> [Exercise aim]
Would you copy out the whole listing exactly as given?

> [Available records]
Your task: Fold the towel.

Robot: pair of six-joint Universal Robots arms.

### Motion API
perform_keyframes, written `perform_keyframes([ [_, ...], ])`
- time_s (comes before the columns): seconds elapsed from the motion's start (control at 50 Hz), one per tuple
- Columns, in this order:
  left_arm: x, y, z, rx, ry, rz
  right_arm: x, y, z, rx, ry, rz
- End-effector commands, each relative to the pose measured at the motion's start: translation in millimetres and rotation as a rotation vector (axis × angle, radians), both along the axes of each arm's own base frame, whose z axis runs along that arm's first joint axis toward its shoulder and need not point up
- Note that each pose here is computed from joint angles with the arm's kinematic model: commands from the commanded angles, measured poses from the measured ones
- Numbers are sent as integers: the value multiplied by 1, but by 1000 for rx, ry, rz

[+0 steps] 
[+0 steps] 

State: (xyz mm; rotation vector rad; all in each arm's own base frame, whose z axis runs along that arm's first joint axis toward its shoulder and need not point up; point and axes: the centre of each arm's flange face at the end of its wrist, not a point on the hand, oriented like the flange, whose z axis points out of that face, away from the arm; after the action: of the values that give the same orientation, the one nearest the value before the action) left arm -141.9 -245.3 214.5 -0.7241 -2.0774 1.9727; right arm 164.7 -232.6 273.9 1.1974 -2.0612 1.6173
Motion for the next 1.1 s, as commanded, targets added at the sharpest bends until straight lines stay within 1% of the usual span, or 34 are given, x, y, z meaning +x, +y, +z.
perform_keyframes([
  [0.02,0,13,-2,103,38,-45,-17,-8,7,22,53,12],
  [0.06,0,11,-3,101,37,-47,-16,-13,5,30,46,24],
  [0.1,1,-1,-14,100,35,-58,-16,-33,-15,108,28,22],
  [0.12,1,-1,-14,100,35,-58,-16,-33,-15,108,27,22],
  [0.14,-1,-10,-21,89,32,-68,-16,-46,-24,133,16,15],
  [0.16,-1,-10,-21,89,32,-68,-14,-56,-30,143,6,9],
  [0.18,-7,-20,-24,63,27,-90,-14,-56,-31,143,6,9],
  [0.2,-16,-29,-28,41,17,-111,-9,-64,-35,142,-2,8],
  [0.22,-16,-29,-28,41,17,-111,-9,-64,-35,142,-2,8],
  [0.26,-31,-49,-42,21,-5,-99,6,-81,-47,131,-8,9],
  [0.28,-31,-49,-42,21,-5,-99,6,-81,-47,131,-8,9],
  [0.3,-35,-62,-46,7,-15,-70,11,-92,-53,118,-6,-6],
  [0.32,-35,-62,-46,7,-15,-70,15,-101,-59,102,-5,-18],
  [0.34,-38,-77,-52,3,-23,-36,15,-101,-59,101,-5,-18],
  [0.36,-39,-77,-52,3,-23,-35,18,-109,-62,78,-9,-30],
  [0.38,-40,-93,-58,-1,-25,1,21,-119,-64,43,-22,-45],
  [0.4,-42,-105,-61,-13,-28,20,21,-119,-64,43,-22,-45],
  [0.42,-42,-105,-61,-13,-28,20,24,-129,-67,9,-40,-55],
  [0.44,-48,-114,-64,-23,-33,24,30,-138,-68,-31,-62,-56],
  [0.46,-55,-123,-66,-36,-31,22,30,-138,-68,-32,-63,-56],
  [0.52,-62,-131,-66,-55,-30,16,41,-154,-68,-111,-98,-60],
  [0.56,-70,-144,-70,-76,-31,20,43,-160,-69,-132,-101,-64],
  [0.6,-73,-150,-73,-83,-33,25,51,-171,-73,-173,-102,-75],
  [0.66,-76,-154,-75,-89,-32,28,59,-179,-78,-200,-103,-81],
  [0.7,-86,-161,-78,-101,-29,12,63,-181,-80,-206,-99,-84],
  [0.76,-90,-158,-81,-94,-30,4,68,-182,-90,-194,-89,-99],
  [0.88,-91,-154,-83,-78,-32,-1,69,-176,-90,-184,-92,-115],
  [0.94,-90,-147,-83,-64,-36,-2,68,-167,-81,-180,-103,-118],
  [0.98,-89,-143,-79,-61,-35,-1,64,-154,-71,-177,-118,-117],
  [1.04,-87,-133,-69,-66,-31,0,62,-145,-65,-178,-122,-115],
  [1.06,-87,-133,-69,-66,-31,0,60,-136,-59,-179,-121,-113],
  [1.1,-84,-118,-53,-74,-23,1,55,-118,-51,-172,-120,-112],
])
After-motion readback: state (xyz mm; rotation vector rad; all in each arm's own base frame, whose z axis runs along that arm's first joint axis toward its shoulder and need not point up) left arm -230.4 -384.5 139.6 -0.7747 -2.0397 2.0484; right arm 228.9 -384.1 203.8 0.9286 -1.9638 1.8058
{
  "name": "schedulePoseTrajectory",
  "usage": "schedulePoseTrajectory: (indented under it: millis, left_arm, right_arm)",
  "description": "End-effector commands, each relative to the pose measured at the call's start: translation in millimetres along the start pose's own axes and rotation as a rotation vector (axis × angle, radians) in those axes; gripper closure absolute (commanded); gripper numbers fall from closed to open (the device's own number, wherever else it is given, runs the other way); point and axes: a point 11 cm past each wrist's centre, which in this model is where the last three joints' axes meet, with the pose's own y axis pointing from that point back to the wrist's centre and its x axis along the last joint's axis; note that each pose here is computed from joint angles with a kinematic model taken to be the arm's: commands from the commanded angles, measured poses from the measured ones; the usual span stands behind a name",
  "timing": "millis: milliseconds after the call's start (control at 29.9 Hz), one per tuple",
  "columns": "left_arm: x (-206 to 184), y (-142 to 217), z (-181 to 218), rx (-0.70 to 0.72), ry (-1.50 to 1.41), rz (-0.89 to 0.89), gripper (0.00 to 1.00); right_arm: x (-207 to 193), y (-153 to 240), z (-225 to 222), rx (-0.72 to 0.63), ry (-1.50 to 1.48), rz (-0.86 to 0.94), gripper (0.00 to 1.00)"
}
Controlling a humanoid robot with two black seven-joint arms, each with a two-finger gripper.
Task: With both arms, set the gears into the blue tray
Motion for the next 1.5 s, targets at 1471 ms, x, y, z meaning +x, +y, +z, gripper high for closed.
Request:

> [Output]
Your task: Fold the towel.

Robot: pair of six-joint Universal Robots arms.

### Motion API
perform_keyframes, written `perform_keyframes([ [_, ...], ])`
- time_s (comes before the columns): seconds elapsed from the motion's start (control at 50 Hz), one per tuple
- Columns, in this order:
  left_arm: x, y, z, rx, ry, rz
  right_arm: x, y, z, rx, ry, rz
- End-effector commands, each relative to the pose measured at the motion's start: translation in millimetres and rotation as a rotation vector (axis × angle, radians), both along the axes of each arm's own base frame, whose z axis runs along that arm's first joint axis toward its shoulder and need not point up
- Note that each pose here is computed from joint angles with the arm's kinematic model: commands from the commanded angles, measured poses from the measured ones
- Numbers are sent as integers: the value multiplied by 1, but by 1000 for rx, ry, rz

[+0 steps] 
[+0 steps] 

State: (xyz mm; rotation vector rad; all in each arm's own base frame, whose z axis runs along that arm's first joint axis toward its shoulder and need not point up; point and axes: the centre of each arm's flange face at the end of its wrist, not a point on the hand, oriented like the flange, whose z axis points out of that face, away from the arm; after the action: of the values that give the same orientation, the one nearest the value before the action) left arm -141.9 -245.3 214.5 -0.7241 -2.0774 1.9727; right arm 164.7 -232.6 273.9 1.1974 -2.0612 1.6173
Motion for the next 1.1 s, as commanded, targets added at the sharpest bends until straight lines stay within 1% of the usual span, or 34 are given, x, y, z meaning +x, +y, +z.
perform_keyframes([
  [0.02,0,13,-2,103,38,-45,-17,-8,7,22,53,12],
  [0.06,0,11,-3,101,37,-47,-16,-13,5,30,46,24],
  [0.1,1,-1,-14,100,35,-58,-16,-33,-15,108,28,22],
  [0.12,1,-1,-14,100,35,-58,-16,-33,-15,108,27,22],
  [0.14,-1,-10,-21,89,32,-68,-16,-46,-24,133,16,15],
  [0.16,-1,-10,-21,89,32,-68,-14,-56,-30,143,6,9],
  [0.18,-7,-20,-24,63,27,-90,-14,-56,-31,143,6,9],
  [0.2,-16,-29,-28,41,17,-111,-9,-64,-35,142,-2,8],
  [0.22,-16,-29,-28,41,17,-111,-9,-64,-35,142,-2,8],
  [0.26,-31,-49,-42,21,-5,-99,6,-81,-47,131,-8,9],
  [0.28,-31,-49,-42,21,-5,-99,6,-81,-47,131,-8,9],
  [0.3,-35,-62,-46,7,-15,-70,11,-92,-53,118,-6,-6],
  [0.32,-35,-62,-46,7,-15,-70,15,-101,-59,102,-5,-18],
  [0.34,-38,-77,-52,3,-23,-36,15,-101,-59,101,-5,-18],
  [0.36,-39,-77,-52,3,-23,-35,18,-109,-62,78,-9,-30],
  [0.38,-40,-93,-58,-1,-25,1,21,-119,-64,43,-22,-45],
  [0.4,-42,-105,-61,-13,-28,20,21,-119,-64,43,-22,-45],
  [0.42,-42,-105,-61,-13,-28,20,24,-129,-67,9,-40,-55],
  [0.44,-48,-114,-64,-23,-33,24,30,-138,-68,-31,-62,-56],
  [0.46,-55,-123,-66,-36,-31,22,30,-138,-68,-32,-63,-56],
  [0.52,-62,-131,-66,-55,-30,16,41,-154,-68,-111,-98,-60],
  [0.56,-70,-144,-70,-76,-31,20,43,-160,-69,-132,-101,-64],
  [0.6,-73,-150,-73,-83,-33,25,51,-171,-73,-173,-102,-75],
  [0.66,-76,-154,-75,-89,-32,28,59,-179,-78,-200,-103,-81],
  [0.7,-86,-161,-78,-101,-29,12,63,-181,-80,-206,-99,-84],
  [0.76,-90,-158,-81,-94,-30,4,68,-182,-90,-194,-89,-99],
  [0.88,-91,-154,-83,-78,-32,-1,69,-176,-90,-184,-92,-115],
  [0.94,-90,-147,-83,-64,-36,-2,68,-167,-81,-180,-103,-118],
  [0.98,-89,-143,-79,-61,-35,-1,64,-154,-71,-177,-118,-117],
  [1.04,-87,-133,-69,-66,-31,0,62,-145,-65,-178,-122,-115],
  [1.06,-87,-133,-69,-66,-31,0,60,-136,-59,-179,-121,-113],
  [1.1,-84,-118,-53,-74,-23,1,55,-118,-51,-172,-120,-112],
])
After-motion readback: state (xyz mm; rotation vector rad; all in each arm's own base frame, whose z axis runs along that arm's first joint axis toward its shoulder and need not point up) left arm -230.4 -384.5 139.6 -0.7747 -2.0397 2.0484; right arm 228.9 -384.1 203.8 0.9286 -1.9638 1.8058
{
  "name": "schedulePoseTrajectory",
  "usage": "schedulePoseTrajectory: (indented under it: millis, left_arm, right_arm)",
  "description": "End-effector commands, each relative to the pose measured at the call's start: translation in millimetres along the start pose's own axes and rotation as a rotation vector (axis × angle, radians) in those axes; gripper closure absolute (commanded); gripper numbers fall from closed to open (the device's own number, wherever else it is given, runs the other way); point and axes: a point 11 cm past each wrist's centre, which in this model is where the last three joints' axes meet, with the pose's own y axis pointing from that point back to the wrist's centre and its x axis along the last joint's axis; note that each pose here is computed from joint angles with a kinematic model taken to be the arm's: commands from the commanded angles, measured poses from the measured ones; the usual span stands behind a name",
  "timing": "millis: milliseconds after the call's start (control at 29.9 Hz), one per tuple",
  "columns": "left_arm: x (-206 to 184), y (-142 to 217), z (-181 to 218), rx (-0.70 to 0.72), ry (-1.50 to 1.41), rz (-0.89 to 0.89), gripper (0.00 to 1.00); right_arm: x (-207 to 193), y (-153 to 240), z (-225 to 222), rx (-0.72 to 0.63), ry (-1.50 to 1.48), rz (-0.86 to 0.94), gripper (0.00 to 1.00)"
}
Controlling a humanoid robot with two black seven-joint arms, each with a two-finger gripper.
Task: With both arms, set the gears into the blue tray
Motion for the next 1.5 s, targets at 1471 ms, x, y, z meaning +x, +y, +z, gripper high for closed.
Request:

The response is now complete.